School is not a priority for many Turkish families who live in poverty. Half of the country's youth does not finish secondary school. According to the United Nations, nearly a quarter of Turkey's 74m people are children aged six to 17 years. If the country is to prepare this enormous population for the future - in or out of the European Union - it will have to pour significant resources into a severely malnourished education system, while increasing school attendance.
State education does not exist for children before primary school. International studies conclude that the low rate of children attending pre-school in Turkey - and the lack of a plan to develop pre-schools - contributes to overall challenges in education and beyond. In European countries and in other Organisation for Economic Co-operation and Development (OECD) countries, nearly all 5 and 6-year olds are in some type of state-supported school system compared to only 30% in Turkey, said Ayla Göksel Göçer, assistant director of the Mother-Child Education Foundation (ACEV.)
The average rate of schooling in the three-four age group is 67.8 % for OECD countries, but only 10% in Turkey.

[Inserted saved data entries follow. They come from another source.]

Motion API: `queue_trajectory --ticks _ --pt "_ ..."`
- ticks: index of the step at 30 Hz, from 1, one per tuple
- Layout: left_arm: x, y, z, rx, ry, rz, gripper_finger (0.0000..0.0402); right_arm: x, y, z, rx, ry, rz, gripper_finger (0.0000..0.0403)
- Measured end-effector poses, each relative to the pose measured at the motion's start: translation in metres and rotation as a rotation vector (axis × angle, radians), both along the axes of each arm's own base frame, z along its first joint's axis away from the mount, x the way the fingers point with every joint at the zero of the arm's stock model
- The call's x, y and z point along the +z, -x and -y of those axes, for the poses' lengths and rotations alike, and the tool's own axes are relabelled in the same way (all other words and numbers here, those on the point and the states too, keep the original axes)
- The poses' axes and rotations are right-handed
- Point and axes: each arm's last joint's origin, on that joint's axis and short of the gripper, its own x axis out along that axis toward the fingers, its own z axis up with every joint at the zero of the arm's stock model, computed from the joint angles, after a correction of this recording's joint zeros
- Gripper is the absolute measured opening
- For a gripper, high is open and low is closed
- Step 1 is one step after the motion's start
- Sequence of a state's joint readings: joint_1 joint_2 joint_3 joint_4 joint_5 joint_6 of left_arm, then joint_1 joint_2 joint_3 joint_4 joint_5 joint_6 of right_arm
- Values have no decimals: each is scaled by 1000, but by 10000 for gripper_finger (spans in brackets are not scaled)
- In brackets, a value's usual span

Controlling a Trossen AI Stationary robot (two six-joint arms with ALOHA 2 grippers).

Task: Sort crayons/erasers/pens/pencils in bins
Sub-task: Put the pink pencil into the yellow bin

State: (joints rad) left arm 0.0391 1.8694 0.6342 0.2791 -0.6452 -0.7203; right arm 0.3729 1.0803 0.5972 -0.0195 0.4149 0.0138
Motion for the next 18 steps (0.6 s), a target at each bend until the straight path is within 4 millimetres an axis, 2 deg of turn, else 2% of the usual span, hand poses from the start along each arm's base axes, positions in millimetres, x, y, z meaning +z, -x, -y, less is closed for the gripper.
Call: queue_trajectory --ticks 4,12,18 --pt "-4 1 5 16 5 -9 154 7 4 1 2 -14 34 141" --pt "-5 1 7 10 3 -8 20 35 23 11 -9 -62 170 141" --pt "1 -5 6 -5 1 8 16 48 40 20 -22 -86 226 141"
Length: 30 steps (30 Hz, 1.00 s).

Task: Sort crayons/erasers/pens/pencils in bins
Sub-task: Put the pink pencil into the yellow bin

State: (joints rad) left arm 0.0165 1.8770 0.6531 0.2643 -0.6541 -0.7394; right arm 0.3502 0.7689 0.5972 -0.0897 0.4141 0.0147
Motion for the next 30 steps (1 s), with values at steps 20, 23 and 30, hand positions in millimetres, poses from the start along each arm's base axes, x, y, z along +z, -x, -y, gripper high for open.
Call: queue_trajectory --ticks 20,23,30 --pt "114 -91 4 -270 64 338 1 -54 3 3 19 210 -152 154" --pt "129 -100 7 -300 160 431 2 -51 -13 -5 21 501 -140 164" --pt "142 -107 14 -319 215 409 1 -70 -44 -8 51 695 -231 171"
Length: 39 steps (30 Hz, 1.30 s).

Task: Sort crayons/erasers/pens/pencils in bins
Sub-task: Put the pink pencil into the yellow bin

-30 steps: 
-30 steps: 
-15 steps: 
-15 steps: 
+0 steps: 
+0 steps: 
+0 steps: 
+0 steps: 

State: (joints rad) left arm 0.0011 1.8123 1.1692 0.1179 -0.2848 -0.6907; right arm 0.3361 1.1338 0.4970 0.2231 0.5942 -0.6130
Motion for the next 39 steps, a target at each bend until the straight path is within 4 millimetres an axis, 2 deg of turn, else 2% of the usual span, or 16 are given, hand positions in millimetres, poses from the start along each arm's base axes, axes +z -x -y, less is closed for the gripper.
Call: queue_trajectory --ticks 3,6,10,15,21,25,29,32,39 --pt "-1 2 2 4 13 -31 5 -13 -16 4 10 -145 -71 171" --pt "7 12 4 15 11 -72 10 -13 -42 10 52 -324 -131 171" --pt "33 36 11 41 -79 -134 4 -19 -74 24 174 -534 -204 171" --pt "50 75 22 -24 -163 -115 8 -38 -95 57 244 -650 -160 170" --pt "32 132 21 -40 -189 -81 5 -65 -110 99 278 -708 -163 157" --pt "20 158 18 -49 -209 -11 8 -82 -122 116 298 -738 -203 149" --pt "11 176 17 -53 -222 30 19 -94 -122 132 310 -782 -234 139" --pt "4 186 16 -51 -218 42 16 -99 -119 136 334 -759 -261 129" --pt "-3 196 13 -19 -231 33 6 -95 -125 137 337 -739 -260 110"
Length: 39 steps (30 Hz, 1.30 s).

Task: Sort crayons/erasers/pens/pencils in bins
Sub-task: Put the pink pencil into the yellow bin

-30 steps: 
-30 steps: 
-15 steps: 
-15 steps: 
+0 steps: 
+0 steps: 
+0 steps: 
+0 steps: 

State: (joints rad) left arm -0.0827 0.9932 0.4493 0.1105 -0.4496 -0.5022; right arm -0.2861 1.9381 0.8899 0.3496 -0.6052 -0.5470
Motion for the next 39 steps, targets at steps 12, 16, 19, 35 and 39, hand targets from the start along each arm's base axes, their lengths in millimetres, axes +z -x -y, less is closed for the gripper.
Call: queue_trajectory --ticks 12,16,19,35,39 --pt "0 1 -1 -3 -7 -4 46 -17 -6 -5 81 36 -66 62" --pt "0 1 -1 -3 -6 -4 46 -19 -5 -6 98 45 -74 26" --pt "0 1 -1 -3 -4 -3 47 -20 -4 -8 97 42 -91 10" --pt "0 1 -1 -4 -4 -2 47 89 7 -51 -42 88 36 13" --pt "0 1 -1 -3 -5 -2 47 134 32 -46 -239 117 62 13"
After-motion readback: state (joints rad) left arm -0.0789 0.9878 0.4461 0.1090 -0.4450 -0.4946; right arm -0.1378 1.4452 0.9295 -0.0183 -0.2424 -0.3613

Turkish Education Union President Suayip Ozcan pointed out that even with limited grants from the state, the total yearly cost of kindergarten oscillates between YTL400 and 1000. Nevertheless, private pre-schools and kindergardens are becoming a particularly big business.
On any given school day, one in 10 children - 1.85m - will be found working for unregistered businesses, on the street or as seasonal agricultural workers, according to members of the educational community. Attempting to address this issue, the government provides monthly grants to poor families of $15-$20 for each child that stays in school, funded in part by a $250m World Bank programme.
Thanks to a combination of cultural, religious and economic pressures, more than 640,000 girls do not attend school in Turkey and only 3% of women receive university education, Ege University's research centre for women studies (EKAM) found.
In an effort to close the gender gap, the government recently increased grants to poor families that keep their daughters in school. Unicef and Milliyet newspaper teamed up with the ministry of education to get girls to school, particularly in the poorer, rural areas. Door to door visits allowed teachers to talk directly with parents. "Send me to school, Dad" began several years ago and was successful in adding some 70,000 girls to classroom rosters. With help from the World Bank programme, the government has been replacing dilapidated village schools with modern facilities.
That said, public spending is skewed toward Turkey's elite schools. The state spends two times more per pupil in the selective Anatolian high schools attended by 8% of students than it does in general high schools attended by 43% of students, according to 2006 ministry of education figures. The remaining students attend vocational and technical schools (36%), open education high schools (10%) and private schools (3%).
While industrialists are baying for greater vocational training in Turkey, the European Commission released a report in 2007 that qualified the government's plans to develop vocational education an important step toward a convergence in labour standards.
Vocational training, however, is not a cure-all to Turkey's education and employment woes. Instead of increasing the number of students in vocational schools, Turkey must increase job opportunities and wages to make way for a modern labour force, argued Bahadýr Aydagül, deputy coordinator of the Education Reform Initiative (ERG) at the Istanbul Policy Centre in January 2007.
Still, a good many Turks traditionally score among the world's brightest university graduates. But collectively, the state will have to chart a long-term course to extend basic education and more jobs to all.